Monday, September 22, 2014

We used to think that everybody took their vacation in the warm summer months , but we were wrong with that assumption, there are a multitude of people who take their vacation during the other seasons including the fall season.

In North America which is Canada and the United States, a large portion of those taking a fall vacation like to go on fall colors tours.
Having lived in the northern United States and Canada I personally despise the fall season. One reason is it's the end of summer and the end of warm weather and summer fun. Another reason is we had 14 trees on our property, therefore I have acquired a strong aversion to leaves changing color and falling. Which requires raking and bagging 60ish paper bags of leaves that you also have to keep dry before the curbside pickup so that the bags are not wet and break.

If it were not for the approximately 1,200 total bags of leaves over 20 years, and the blister raising raking that we had to toil with, I too might enjoy the fall colors vacation.

Wednesday, September 3, 2014

MapQuest Original


We have joked about this before, but apparently it is not a joke, but it is actually true.

We have joked about men not asking for directions. Comedians have even done comedy material on men not stopping and asking for directions. Some Men would rather risk running out of gas before stopping and asking for directions. Not asking for directions is it a machismo testosterone thing?

Maybe men don't ask for driving directions because they were the hunters, and have an innate ability to find their way. A hunter couldn't just stop at another village and ask which way his village was, he might then become the hunted.

Or, maybe women are more prone to ask for directions because they like to talk(yak) to strangers and men do not.
It could also be a pride thing. A man can't let it be known that someone else knows something that he does not.

Now there appears to be factual information that women utilize directions and men do not.

On the website Alexa, which ranks a webpage by internet visits/popularity, they also give a gender breakdown of who visits MapQuest.
They report that approximately 20% of the MapQuest internet average are male, and that 99% of the internet average is females.
So who is lost or not lost?

Thursday, August 7, 2014

MapQuest Original

Look at this old timeless classic. It kind of resembles the modern day UPS truck except the UPS trucks are enclosed. Back then when this vechicle was in use there were less streets, roads and highways but you could still easily get lost.



 Driving directions were straight from a map or a yap, (someones mouth).

Drivers were always stopping and asking for directions.

Your first choice in asking for directions was the person walking/standing/loitering on the street, that is, if that person had looked knowledgeable and or trustworthy.



The second choice for driving directions was the filling station. The filling station employee was always getting asked for driving directions, so you hoped they knew what they were talking about.

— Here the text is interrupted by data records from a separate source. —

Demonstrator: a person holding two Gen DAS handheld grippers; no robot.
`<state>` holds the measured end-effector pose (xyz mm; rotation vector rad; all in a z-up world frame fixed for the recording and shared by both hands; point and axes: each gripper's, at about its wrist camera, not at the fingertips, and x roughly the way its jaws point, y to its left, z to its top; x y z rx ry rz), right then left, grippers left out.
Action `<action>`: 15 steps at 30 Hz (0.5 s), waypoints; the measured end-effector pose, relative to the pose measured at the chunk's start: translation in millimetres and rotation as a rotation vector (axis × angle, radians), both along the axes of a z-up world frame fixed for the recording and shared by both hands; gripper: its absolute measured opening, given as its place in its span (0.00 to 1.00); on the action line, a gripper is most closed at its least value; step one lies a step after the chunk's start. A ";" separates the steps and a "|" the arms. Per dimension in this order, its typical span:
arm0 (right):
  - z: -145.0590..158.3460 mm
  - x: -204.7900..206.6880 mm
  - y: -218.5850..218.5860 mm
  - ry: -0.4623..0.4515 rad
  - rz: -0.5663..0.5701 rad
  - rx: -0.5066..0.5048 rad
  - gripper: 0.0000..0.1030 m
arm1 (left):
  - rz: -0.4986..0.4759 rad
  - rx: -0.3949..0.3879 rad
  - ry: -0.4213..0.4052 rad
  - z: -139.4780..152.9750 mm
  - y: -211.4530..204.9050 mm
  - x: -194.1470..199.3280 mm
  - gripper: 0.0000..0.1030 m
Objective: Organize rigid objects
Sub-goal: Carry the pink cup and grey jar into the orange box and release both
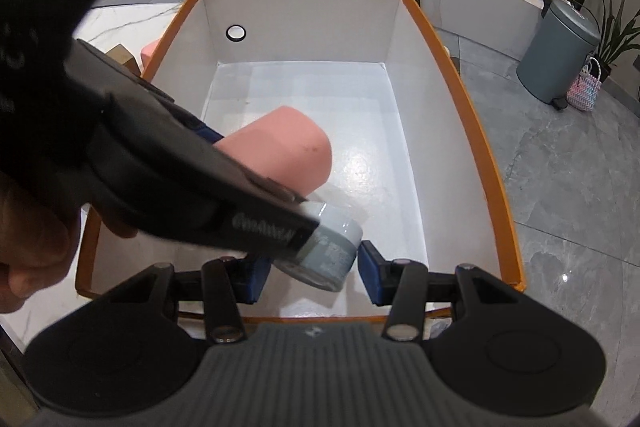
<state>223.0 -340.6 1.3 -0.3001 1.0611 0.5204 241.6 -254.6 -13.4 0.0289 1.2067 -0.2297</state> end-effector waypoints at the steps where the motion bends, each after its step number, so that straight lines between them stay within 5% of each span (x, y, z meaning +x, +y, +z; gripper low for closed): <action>1: 0.2 -0.3 0.4 0.000 0.003 0.002 0.46 | -0.006 0.003 -0.003 -0.2 -1.2 -1.0 0.61; 15: 7.1 -10.5 -4.0 -0.027 -0.007 0.002 0.55 | 0.030 -0.073 -0.028 8.2 2.0 -6.1 0.77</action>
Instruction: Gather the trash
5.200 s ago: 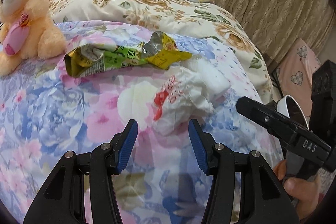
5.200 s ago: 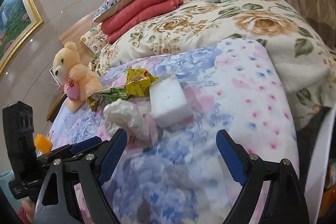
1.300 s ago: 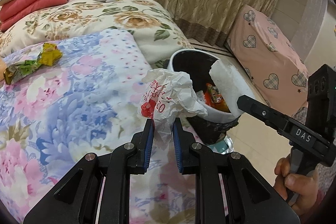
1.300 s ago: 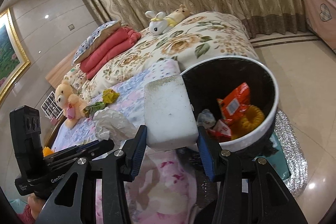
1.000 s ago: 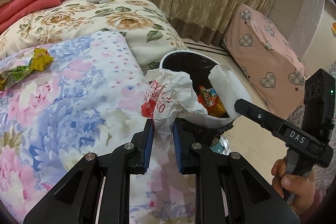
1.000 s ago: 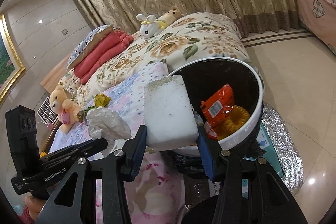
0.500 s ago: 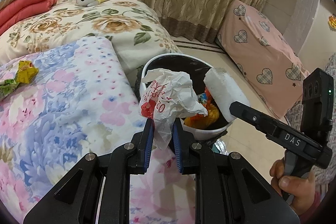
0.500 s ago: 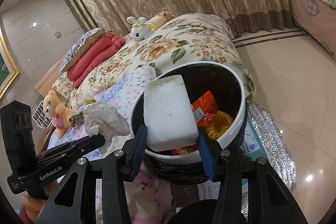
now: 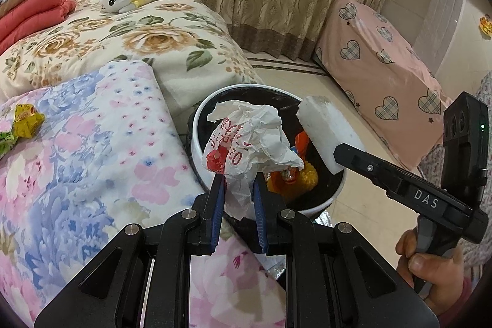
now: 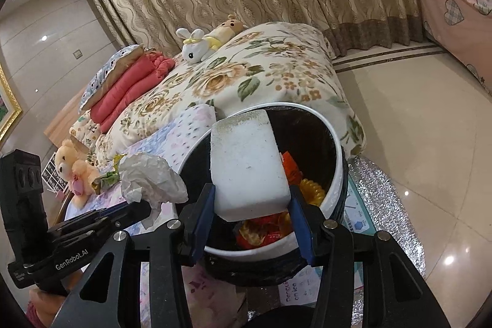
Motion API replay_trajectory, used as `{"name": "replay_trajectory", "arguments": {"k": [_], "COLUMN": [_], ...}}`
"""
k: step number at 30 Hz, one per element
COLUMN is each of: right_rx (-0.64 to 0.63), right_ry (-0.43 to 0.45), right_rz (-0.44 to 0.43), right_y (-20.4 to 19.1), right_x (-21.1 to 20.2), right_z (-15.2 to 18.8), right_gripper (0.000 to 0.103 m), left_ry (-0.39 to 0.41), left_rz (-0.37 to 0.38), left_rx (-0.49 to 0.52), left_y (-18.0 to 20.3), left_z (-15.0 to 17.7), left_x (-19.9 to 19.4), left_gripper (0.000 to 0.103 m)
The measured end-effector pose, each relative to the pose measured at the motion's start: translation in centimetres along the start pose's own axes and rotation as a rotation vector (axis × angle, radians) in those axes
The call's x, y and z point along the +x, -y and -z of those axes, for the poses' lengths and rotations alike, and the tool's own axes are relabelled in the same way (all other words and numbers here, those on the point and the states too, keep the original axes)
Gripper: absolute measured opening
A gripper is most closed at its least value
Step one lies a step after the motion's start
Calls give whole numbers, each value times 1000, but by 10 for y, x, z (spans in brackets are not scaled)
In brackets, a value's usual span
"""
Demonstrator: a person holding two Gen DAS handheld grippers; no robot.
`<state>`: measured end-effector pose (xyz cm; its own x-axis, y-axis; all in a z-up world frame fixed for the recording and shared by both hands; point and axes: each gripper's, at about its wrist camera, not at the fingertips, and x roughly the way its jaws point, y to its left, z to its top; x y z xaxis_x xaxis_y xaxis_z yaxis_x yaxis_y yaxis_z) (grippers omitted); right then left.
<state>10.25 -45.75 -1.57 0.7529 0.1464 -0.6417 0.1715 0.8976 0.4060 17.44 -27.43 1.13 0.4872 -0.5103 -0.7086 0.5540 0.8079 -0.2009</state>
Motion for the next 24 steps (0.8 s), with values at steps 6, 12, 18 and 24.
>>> {"name": "replay_trajectory", "arguments": {"k": [6, 12, 18, 24], "right_rx": [-5, -5, -8, -1], "right_ry": [-10, -22, -29, -35], "right_rz": [10, 19, 24, 24], "right_y": [2, 5, 7, 11], "right_x": [6, 13, 18, 20], "right_z": [-7, -14, -18, -22], "right_gripper": [48, 48, 49, 50], "left_ry": [-6, -12, -17, -24], "left_rz": [2, 1, 4, 6], "left_rx": [5, 17, 21, 26], "left_y": [4, 8, 10, 12], "left_z": [-6, -11, -15, -18], "left_x": [8, 14, 20, 24], "left_gripper": [17, 17, 17, 17]}}
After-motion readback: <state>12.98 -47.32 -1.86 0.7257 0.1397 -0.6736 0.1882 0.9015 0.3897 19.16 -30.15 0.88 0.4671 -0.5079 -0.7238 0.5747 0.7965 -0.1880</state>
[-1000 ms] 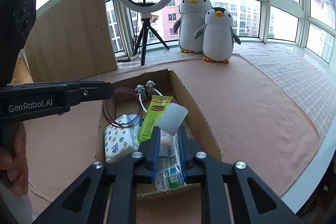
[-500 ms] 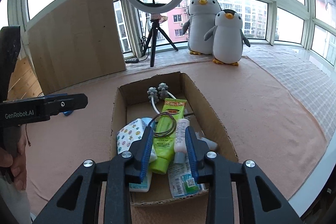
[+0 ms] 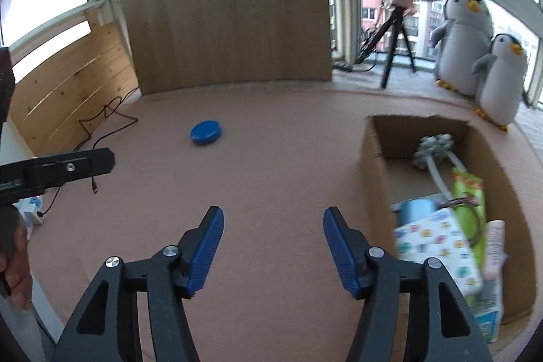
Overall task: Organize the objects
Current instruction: 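Move the right gripper to the blue round case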
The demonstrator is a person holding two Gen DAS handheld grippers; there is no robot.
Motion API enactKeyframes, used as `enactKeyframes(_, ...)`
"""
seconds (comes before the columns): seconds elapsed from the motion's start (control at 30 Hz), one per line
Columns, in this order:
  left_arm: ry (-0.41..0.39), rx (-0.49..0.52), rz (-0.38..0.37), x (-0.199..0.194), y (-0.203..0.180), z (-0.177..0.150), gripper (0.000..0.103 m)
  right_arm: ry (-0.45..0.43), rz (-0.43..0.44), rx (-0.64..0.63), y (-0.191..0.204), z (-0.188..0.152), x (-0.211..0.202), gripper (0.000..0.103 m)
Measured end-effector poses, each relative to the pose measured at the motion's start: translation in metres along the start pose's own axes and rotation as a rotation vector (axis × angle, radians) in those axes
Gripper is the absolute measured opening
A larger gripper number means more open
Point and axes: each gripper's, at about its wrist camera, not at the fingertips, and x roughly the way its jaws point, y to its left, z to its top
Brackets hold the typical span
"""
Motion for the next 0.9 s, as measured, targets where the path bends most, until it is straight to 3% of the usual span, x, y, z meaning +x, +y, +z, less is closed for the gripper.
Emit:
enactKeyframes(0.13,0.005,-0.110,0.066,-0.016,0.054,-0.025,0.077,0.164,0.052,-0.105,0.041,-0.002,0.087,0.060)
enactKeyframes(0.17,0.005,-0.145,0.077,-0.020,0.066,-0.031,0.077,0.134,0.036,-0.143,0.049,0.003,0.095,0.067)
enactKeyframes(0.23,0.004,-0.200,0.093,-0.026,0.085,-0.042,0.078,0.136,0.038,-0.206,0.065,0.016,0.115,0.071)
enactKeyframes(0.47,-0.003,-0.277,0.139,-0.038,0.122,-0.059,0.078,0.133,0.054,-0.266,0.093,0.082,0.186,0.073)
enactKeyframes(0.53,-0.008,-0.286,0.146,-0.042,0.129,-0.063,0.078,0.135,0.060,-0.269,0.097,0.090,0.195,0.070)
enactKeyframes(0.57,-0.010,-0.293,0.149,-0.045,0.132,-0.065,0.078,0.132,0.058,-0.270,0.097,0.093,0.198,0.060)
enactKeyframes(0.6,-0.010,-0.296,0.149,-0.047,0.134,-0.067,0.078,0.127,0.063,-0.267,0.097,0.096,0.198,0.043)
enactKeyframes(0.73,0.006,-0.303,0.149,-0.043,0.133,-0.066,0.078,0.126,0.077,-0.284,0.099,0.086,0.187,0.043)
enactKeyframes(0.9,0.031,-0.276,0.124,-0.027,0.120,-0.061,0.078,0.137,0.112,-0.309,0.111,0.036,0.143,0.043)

The third choice was if you were in a rural area, and it would not be a choice it was a last resort. You would sheepishly, as you were walking past sheep, tuck your tail between your legs as you walked past various animals with tails, and go knock on a farm house door and admit you were lost and needed directions.

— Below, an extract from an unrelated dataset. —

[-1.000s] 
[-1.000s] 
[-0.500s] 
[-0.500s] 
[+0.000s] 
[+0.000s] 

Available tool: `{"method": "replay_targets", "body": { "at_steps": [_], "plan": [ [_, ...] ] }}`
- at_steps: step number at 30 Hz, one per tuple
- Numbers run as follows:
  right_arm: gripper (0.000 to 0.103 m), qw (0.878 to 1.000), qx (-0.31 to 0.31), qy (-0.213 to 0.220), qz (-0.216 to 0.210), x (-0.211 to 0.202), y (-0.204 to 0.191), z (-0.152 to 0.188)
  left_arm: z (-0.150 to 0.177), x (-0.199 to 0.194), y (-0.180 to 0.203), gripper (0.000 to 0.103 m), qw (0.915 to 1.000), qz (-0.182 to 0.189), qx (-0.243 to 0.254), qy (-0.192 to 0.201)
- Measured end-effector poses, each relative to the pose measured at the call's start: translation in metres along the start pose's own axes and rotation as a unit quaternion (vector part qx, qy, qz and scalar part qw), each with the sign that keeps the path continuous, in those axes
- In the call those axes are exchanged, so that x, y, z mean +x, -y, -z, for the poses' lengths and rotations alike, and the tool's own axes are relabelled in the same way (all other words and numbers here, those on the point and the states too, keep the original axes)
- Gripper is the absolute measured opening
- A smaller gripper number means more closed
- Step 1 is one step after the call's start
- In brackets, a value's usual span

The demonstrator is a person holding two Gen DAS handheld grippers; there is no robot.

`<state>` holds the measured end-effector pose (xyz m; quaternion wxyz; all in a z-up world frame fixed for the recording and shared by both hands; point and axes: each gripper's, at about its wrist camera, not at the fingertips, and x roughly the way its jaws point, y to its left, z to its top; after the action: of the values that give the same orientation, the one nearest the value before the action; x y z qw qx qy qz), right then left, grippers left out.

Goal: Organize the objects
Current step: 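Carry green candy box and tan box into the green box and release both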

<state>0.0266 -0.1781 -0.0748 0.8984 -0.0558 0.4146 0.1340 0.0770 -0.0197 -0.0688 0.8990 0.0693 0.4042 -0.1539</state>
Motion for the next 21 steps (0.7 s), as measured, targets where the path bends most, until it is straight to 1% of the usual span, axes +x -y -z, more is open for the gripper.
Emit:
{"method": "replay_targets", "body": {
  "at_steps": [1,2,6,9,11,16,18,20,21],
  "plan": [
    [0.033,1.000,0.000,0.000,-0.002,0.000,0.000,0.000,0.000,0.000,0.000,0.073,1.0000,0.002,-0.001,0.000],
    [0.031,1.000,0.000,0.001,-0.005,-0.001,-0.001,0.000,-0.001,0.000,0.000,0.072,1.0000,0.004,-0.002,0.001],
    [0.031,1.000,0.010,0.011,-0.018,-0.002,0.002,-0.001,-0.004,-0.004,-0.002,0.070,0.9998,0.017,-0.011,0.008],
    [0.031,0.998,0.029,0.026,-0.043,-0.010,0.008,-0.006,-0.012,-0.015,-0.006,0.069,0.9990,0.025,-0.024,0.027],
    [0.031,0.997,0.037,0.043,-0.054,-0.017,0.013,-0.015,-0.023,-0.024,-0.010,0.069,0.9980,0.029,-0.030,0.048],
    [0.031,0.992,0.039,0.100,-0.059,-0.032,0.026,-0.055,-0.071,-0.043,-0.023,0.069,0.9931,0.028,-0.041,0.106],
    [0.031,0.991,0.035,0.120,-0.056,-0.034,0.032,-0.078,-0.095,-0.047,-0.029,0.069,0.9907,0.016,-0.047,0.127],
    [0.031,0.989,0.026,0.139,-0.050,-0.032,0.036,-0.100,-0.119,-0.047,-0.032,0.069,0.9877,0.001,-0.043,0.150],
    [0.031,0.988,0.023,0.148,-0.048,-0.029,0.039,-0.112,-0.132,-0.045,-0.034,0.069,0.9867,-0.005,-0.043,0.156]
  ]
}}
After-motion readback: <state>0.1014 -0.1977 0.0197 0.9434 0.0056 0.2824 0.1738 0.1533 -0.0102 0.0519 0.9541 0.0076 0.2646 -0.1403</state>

The good and bad part of doing this was you remembered all of those farmers daughters jokes, of which we're going to tell none.

Thursday, July 24, 2014

MapQuest Original

Sometimes you get the picture, sometimes you don't get the picture and we are not talking modern photography that utilizes pixels, sd card, or upload to your pc, 15 years ago it would have been film, developing, and a second set of pics free.
Other descriptive terms of the point we're trying to drive home which is about driving home or anywhere else are, clueless, out to lunch,brain dead, incapacitated, and the funniest derogatory term ever, nincompoop.
Sometimes you are lost, sometimes you are really lost. Fifteen years ago you were really lost because you didn't have MapQuest.
Nowadays  you don't have to be a brain dead lost nincompoop, to which we say thank you MapQuest.